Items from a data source

Segment Open

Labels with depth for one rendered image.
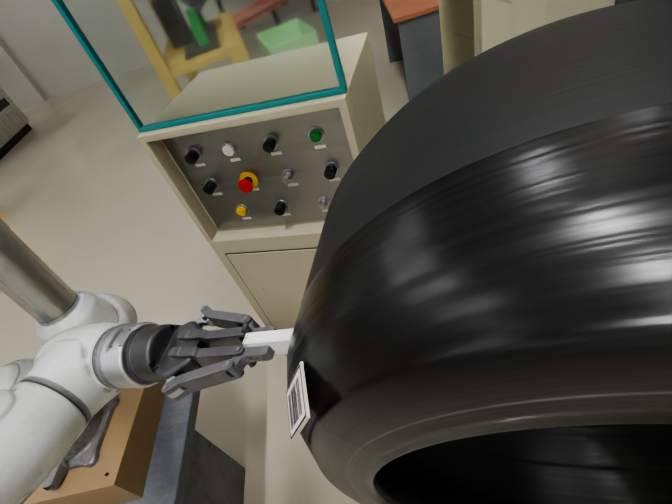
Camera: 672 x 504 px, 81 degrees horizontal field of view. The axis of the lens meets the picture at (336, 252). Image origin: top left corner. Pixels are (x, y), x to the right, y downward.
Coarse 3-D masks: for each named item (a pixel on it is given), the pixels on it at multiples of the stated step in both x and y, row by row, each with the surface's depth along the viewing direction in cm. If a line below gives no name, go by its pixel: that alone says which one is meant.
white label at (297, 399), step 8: (296, 376) 30; (304, 376) 28; (296, 384) 29; (304, 384) 28; (288, 392) 32; (296, 392) 29; (304, 392) 27; (288, 400) 32; (296, 400) 29; (304, 400) 27; (288, 408) 32; (296, 408) 29; (304, 408) 27; (296, 416) 29; (304, 416) 27; (296, 424) 29; (304, 424) 27; (296, 432) 29
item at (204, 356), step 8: (168, 352) 50; (176, 352) 49; (184, 352) 49; (192, 352) 48; (200, 352) 48; (208, 352) 48; (216, 352) 47; (224, 352) 47; (232, 352) 46; (240, 352) 46; (200, 360) 49; (208, 360) 48; (216, 360) 48; (224, 360) 47
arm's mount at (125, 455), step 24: (120, 408) 107; (144, 408) 108; (120, 432) 101; (144, 432) 105; (120, 456) 96; (144, 456) 103; (72, 480) 94; (96, 480) 93; (120, 480) 93; (144, 480) 100
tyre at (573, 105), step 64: (640, 0) 28; (512, 64) 27; (576, 64) 24; (640, 64) 21; (384, 128) 36; (448, 128) 27; (512, 128) 22; (576, 128) 20; (640, 128) 18; (384, 192) 28; (448, 192) 22; (512, 192) 19; (576, 192) 17; (640, 192) 16; (320, 256) 34; (384, 256) 23; (448, 256) 20; (512, 256) 18; (576, 256) 17; (640, 256) 16; (320, 320) 27; (384, 320) 22; (448, 320) 20; (512, 320) 18; (576, 320) 17; (640, 320) 16; (320, 384) 28; (384, 384) 23; (448, 384) 20; (512, 384) 19; (576, 384) 18; (640, 384) 17; (320, 448) 32; (384, 448) 27; (448, 448) 59; (512, 448) 61; (576, 448) 59; (640, 448) 55
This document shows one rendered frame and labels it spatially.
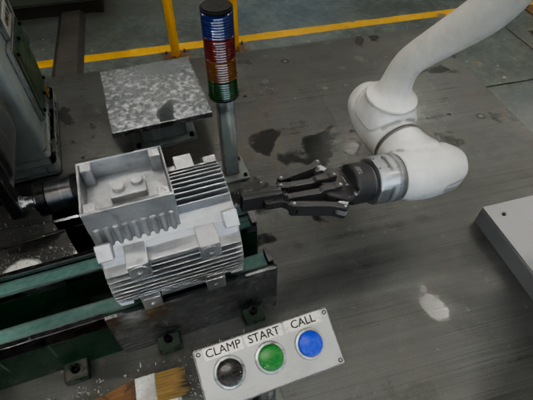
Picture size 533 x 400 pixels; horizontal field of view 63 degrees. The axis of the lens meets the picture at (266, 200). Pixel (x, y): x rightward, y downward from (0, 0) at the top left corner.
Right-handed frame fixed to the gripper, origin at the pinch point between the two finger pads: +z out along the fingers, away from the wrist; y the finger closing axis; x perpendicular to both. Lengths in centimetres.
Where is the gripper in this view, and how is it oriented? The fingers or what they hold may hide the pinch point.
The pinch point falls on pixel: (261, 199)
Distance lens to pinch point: 72.0
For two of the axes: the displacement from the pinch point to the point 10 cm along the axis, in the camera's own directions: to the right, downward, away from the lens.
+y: 3.4, 7.1, -6.2
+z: -9.3, 1.6, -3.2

Segment Closed

▸ WHAT TO DO
Count the lines above in which the word "fingers" appears, then state only that count.

▸ SOLUTION BELOW
2